WHAT YOU SHOULD DO ::
Starting at the top of the entries below, print each line exactly until the line with "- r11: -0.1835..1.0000" has been printed too.

***** MATERIAL FOR THIS TASK

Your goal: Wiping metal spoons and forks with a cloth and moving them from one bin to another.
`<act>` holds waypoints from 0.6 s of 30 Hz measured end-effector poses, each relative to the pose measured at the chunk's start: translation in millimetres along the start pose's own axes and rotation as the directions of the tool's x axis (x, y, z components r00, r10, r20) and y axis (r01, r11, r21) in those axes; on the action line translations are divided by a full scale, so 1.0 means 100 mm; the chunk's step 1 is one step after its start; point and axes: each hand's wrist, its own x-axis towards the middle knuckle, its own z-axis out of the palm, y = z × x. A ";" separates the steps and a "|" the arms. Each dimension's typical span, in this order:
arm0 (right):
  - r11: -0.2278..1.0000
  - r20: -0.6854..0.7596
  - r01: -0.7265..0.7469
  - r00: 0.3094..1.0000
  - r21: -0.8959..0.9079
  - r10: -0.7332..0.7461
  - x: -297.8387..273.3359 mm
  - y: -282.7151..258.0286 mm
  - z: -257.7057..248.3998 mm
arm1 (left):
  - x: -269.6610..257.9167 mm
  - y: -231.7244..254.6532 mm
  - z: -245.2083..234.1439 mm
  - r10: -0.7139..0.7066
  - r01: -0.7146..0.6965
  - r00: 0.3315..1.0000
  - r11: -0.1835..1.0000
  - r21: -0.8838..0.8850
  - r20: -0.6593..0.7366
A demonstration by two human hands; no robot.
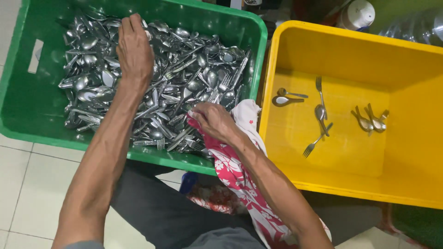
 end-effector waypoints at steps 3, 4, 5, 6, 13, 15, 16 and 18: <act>0.998 -0.105 0.061 0.992 -0.035 -0.065 -0.05 -0.10 -0.07 | -0.14 0.08 -0.51 -0.008 0.008 1.000 0.999 -0.037 0.009; 0.999 -0.137 0.006 0.991 0.032 -0.002 -0.07 -0.17 -0.11 | -0.22 0.13 -0.71 -0.084 0.098 0.991 0.985 -0.139 0.103; 0.994 -0.158 -0.048 0.985 0.099 0.063 -0.12 -0.23 -0.14 | -0.33 0.18 -0.92 -0.154 0.201 0.966 0.952 -0.230 0.207; 0.995 -0.160 -0.042 0.986 0.094 0.057 -0.12 -0.24 -0.18 | -0.49 0.23 -0.89 -0.156 0.201 0.967 0.952 -0.231 0.200; 0.988 -0.545 0.145 0.825 -0.050 -0.148 -0.06 -0.18 -0.07 | -1.36 0.87 -1.04 -0.408 0.560 0.823 0.470 -0.682 0.395; 0.974 -0.570 0.194 0.790 -0.116 -0.226 -0.02 -0.16 0.07 | -1.43 1.05 -1.10 -0.436 0.567 0.812 0.438 -0.697 0.387; 0.949 -0.513 0.231 0.800 -0.216 -0.311 0.01 -0.09 0.17 | -1.42 1.15 -1.15 -0.440 0.561 0.819 0.472 -0.680 0.369; 0.916 -0.450 0.260 0.809 -0.306 -0.380 0.01 -0.10 0.22 | -1.45 1.27 -1.24 -0.439 0.558 0.823 0.506 -0.658 0.361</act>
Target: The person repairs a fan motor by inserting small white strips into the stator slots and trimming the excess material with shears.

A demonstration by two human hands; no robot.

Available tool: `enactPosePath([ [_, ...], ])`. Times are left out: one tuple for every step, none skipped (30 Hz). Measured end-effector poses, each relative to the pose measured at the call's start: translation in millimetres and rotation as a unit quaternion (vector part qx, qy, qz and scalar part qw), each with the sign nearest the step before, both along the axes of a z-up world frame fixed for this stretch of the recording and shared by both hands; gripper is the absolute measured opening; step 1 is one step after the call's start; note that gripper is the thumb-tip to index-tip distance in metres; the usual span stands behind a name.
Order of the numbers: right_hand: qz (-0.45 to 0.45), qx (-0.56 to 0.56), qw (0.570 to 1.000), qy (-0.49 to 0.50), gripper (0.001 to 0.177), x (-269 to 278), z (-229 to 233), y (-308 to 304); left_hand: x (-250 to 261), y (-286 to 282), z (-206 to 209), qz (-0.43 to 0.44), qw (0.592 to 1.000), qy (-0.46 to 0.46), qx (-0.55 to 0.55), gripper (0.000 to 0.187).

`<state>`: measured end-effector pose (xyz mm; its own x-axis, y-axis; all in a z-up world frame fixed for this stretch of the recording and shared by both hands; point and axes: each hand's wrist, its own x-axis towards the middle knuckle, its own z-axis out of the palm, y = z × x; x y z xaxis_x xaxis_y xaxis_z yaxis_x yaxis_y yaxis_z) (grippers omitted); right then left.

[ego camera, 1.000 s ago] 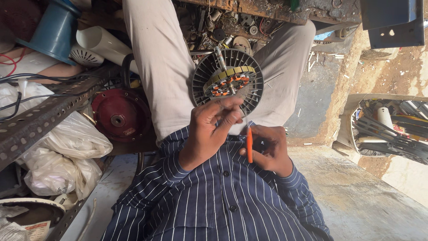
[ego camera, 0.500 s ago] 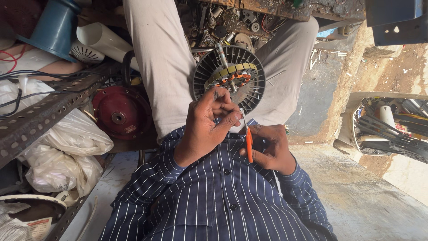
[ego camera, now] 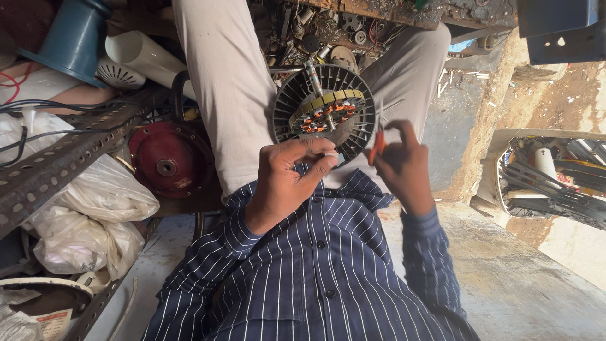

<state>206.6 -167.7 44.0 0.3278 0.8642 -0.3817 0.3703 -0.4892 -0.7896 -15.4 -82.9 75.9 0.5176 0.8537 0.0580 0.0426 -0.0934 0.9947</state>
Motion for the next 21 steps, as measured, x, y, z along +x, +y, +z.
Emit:
enactPosePath([
  [0.006, -0.024, 0.996, -0.086, 0.038, -1, -2, 8, -1, 0, -1, 0.007, 1.0, 0.013, 0.024, 0.017],
  [0.008, -0.026, 0.996, -0.085, 0.038, -2, -4, 14, -2, 0, -4, 0.01, 1.0, 0.014, 0.023, 0.017],
  [0.037, 0.039, 0.991, -0.125, 0.037, -4, -8, 19, -2, 0, -7, 0.009, 0.999, 0.014, 0.039, 0.014],
  [0.065, 0.104, 0.979, -0.163, 0.036, -7, -11, 22, -3, 0, -10, 0.007, 0.998, 0.015, 0.055, 0.01],
  [0.066, 0.103, 0.979, -0.162, 0.036, -10, -13, 22, -4, -2, -14, 0.009, 0.998, 0.016, 0.054, 0.01],
  [0.077, 0.133, 0.967, -0.203, 0.034, -13, -14, 22, -3, -4, -18, 0.005, 0.999, -0.022, -0.025, 0.011],
  [0.088, 0.163, 0.952, -0.243, 0.032, -15, -16, 23, -3, -6, -22, 0.001, 0.993, -0.059, -0.104, 0.012],
  [0.089, 0.16, 0.953, -0.243, 0.032, -15, -16, 23, -3, -9, -28, 0.002, 0.992, -0.06, -0.107, 0.012],
  [0.085, 0.12, 0.967, -0.207, 0.025, -15, -17, 23, -2, -12, -33, 0.007, 0.981, -0.095, -0.171, 0.013],
  [0.078, 0.082, 0.979, -0.171, 0.018, -15, -17, 24, -2, -13, -38, 0.01, 0.964, -0.131, -0.232, 0.015],
  [0.077, 0.081, 0.979, -0.171, 0.018, -16, -18, 25, -2, -13, -41, 0.008, 0.964, -0.131, -0.233, 0.015],
  [0.078, 0.079, 0.983, -0.145, 0.029, -16, -18, 25, -1, -14, -44, 0.015, 0.959, -0.147, -0.243, 0.019],
  [0.079, 0.076, 0.987, -0.118, 0.04, -16, -18, 24, 0, -14, -45, 0.022, 0.953, -0.163, -0.253, 0.024],
  [0.08, 0.077, 0.987, -0.117, 0.04, -15, -17, 22, 0, -14, -44, 0.023, 0.954, -0.163, -0.252, 0.024],
  [0.072, 0.114, 0.986, -0.099, 0.027, -14, -14, 16, -1, -14, -42, 0.023, 0.961, -0.137, -0.24, 0.027],
  [0.063, 0.149, 0.984, -0.079, 0.015, -14, -13, 8, -1, -14, -39, 0.023, 0.967, -0.11, -0.229, 0.03],
  [0.064, 0.148, 0.984, -0.077, 0.015, -15, -13, 1, -1, -14, -37, 0.025, 0.967, -0.108, -0.23, 0.03],
  [0.004, 0.155, 0.979, 0.13, 0.012, -16, -13, -7, 1, -13, -35, 0.014, 0.972, -0.101, -0.213, 0.03],
  [-0.058, 0.155, 0.929, 0.331, 0.011, -17, -14, -13, 2, -13, -32, 0.002, 0.976, -0.093, -0.197, 0.029],
  [-0.061, 0.154, 0.93, 0.33, 0.011, -19, -17, -19, 3, -14, -28, 0.0, 0.975, -0.094, -0.199, 0.029],
  [-0.083, 0.147, 0.896, 0.412, 0.012, -24, -20, -23, 4, -15, -24, -0.011, 0.977, -0.089, -0.195, 0.028],
])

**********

SOLUTION ::
Your goal: Wiping metal spoons and forks with a cloth and moving them from one bin to another.
`<act>` holds waypoints from 0.6 s of 30 Hz measured end-effector poses, each relative to the pose measured at the chunk's start: translation in millimetres along the start pose's own axes and rotation as the directions of the tool's x axis (x, y, z components r00, r10, r20) and y axis (r01, r11, r21) in those axes; on the action line translations are divided by a full scale, so 1.0 means 100 mm; the chunk's step 1 is one step after its start; point and axes: each hand's wrist, its own x-axis towards the middle knuckle, its own z-axis out of the palm, y = z × x. A ";" separates the steps and a "|" the arms. Each dimension's typical span, in this order:
arm0 (right):
  - r11: -0.2278..1.0000
  - r20: -0.6854..0.7596
  - r01: -0.7265..0.7469
  - r00: 0.3094..1.0000
  - r21: -0.8959..0.9079
  - r10: -0.7332..0.7461
  - x: -297.8387..273.3359 mm
  - y: -282.7151..258.0286 mm
  - z: -257.7057..248.3998 mm
arm1 (left):
  - x: -269.6610..257.9167 mm
  - y: -231.7244..254.6532 mm
  - z: -245.2083..234.1439 mm
  - r10: -0.7139..0.7066
  - r01: -0.7146..0.6965
  - r00: 0.3315..1.0000
  - r11: -0.1835..1.0000

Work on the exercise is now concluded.